### Directions for this task
Count up the lines of the data below that contain the string "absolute", then give only the total.
Supplied information below:
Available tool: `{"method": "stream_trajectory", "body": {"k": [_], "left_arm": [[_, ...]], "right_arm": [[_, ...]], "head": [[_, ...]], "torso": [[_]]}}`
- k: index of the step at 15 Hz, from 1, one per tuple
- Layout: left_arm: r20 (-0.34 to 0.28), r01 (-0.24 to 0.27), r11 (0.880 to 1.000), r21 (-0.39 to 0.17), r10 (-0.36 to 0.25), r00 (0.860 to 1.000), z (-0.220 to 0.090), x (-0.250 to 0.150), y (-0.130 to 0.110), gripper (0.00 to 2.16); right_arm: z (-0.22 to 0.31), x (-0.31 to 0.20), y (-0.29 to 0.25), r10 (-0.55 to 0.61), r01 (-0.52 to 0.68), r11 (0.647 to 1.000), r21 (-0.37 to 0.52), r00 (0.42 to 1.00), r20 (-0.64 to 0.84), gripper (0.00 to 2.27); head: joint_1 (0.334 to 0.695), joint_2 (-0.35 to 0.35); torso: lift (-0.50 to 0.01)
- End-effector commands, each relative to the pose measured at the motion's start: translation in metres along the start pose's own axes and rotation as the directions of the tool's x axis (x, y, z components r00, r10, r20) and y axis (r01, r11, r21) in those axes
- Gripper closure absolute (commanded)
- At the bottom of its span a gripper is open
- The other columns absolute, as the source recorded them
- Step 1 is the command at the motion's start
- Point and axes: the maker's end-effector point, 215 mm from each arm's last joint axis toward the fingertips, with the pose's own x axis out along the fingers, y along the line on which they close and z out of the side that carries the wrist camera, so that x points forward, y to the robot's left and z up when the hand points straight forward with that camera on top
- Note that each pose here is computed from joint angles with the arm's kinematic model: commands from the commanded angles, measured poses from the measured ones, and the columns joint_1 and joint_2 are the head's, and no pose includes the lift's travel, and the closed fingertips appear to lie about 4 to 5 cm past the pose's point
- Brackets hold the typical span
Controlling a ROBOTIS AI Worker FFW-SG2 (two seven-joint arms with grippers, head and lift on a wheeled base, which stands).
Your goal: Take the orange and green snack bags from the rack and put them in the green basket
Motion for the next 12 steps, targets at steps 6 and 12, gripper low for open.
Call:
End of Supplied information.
### Solved problem
2